◆ **WHAT IS BEING ASKED**:
No pictures belong in the copy. Set down exactly the lines from the one that contains "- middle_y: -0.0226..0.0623" through the end of the data.

··········

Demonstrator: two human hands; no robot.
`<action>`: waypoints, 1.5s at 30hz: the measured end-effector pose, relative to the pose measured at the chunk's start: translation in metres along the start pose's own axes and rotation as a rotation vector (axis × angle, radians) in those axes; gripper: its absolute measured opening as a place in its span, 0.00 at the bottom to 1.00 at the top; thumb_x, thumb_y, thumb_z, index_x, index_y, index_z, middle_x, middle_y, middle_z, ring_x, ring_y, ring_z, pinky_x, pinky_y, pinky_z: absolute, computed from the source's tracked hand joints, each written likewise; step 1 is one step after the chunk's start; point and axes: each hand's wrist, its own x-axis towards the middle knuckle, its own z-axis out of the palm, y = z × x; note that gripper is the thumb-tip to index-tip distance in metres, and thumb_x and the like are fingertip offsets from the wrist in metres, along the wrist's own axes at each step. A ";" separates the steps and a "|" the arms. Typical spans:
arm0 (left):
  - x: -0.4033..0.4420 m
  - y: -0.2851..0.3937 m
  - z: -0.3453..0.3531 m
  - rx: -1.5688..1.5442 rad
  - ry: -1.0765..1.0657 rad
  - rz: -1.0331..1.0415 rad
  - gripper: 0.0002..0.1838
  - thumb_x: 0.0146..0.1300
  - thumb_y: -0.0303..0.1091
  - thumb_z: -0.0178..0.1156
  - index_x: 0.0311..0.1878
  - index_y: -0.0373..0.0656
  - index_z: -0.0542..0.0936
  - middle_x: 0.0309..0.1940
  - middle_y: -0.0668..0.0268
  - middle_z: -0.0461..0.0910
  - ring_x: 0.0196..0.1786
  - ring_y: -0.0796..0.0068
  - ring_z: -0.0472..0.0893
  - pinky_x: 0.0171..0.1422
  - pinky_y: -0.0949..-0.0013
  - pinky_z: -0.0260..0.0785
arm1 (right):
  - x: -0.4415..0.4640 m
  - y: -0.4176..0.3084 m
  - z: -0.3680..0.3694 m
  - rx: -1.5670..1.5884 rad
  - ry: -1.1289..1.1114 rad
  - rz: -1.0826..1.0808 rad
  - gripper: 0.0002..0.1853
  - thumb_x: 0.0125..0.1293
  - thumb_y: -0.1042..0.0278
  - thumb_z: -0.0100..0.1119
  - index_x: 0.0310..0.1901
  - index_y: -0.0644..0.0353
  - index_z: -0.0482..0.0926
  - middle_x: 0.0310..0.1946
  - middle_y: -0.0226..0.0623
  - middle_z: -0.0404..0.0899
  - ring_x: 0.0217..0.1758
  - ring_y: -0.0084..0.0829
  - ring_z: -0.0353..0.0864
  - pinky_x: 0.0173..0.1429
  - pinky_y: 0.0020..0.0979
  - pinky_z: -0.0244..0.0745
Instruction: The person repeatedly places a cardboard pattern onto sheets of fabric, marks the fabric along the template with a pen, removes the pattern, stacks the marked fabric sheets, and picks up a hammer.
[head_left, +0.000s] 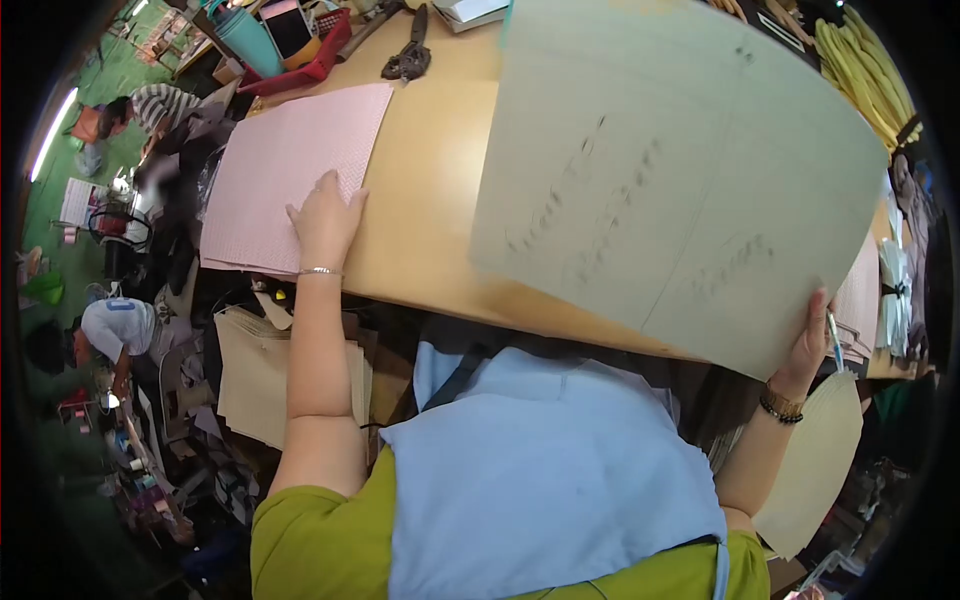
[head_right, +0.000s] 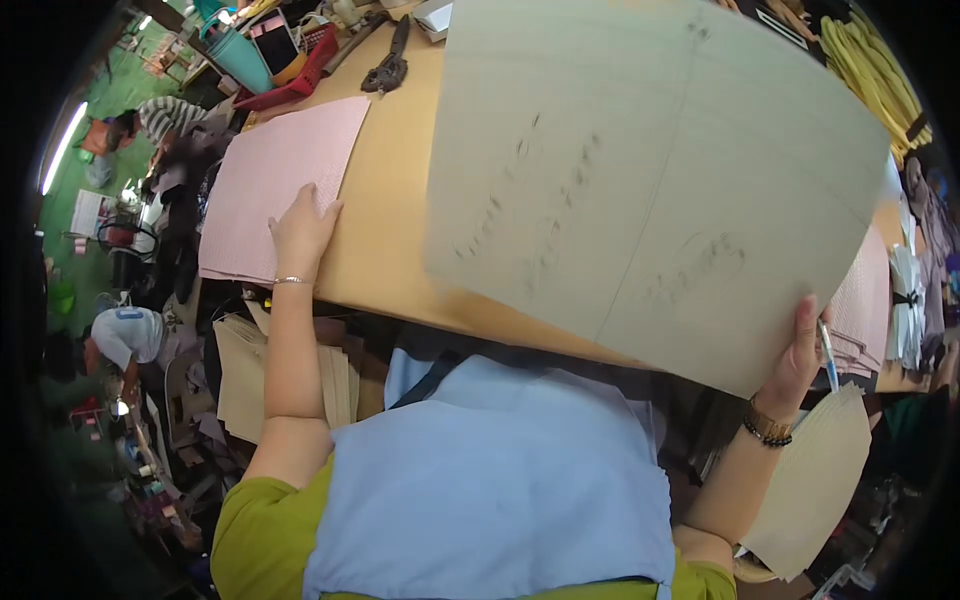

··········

◆ **RESULT OF THE EXERCISE**:
  - middle_y: -0.0226..0.0623
  - middle_z: -0.0404..0.0899
  - ring_x: 0.0217..0.1758
  - ring_y: -0.0084..0.0829
  - ring_z: -0.0353..0.0864
  - pinky_x: 0.0173..0.1429
  - pinky_y: 0.0020..0.0979
  - pinky_z: -0.0244..0.0745
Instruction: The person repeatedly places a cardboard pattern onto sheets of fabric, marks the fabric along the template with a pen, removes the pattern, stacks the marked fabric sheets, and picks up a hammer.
[head_left, +0.000s] 
[head_right, +0.000s] 

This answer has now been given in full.